EXERCISE AIM:
All lines of the records below that contain the word "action" must be listed.

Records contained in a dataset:
^^^^

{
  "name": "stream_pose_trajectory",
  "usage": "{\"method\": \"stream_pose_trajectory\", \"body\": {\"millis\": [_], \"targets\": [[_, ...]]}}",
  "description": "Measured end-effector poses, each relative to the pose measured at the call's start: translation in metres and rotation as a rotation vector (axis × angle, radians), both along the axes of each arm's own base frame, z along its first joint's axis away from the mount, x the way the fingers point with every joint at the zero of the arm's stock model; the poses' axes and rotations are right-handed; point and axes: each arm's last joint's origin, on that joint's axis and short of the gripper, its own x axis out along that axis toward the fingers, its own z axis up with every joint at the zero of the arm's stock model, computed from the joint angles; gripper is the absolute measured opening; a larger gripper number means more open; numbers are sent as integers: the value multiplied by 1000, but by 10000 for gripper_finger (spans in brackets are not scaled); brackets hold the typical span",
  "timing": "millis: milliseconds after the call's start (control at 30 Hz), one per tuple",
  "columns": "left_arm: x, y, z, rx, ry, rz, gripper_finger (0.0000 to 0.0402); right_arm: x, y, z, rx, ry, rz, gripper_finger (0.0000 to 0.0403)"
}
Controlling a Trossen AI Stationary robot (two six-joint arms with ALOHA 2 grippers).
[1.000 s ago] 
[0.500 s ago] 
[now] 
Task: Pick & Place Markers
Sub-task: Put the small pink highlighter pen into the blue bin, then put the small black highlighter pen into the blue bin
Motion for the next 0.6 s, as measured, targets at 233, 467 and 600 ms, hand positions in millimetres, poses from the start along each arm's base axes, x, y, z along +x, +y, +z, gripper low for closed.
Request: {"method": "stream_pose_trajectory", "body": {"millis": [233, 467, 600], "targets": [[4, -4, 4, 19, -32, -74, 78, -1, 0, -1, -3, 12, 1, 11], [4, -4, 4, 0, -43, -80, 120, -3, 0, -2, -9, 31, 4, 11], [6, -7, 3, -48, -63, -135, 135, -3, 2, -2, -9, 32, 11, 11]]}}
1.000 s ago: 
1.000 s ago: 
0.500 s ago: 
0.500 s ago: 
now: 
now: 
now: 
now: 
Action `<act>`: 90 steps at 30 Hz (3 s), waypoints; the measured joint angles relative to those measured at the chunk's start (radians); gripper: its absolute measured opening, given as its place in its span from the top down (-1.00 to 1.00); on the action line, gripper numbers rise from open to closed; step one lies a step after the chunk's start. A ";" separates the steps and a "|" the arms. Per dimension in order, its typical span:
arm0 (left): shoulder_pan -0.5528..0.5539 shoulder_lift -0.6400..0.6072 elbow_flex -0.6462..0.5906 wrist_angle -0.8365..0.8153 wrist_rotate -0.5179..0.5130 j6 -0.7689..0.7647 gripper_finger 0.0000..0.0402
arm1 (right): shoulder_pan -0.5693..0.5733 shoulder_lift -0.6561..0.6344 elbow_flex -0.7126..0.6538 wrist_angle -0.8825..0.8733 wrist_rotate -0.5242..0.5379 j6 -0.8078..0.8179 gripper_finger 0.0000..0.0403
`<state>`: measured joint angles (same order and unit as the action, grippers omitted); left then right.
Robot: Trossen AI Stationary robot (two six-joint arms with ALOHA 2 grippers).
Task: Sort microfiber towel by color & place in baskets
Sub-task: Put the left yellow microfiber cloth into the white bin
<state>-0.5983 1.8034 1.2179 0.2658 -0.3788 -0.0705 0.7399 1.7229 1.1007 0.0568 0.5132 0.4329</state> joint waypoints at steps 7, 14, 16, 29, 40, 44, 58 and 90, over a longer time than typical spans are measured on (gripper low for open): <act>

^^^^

RESPONSE:
Action `<act>`: 90 steps at 30 Hz (3 s), waypoints; the measured joint angles relative to those measured at the chunk's start (radians); gripper: its absolute measured opening, given as its place in its span from the top down (-1.00 to 1.00); on the action line, gripper numbers rise from open to closed; step one lies a step after the chunk's start. A ";" separates the steps and a "|" the arms. Per dimension in order, its typical span:
`<state>`: measured joint angles (same order and unit as the action, grippers omitted); left then right.

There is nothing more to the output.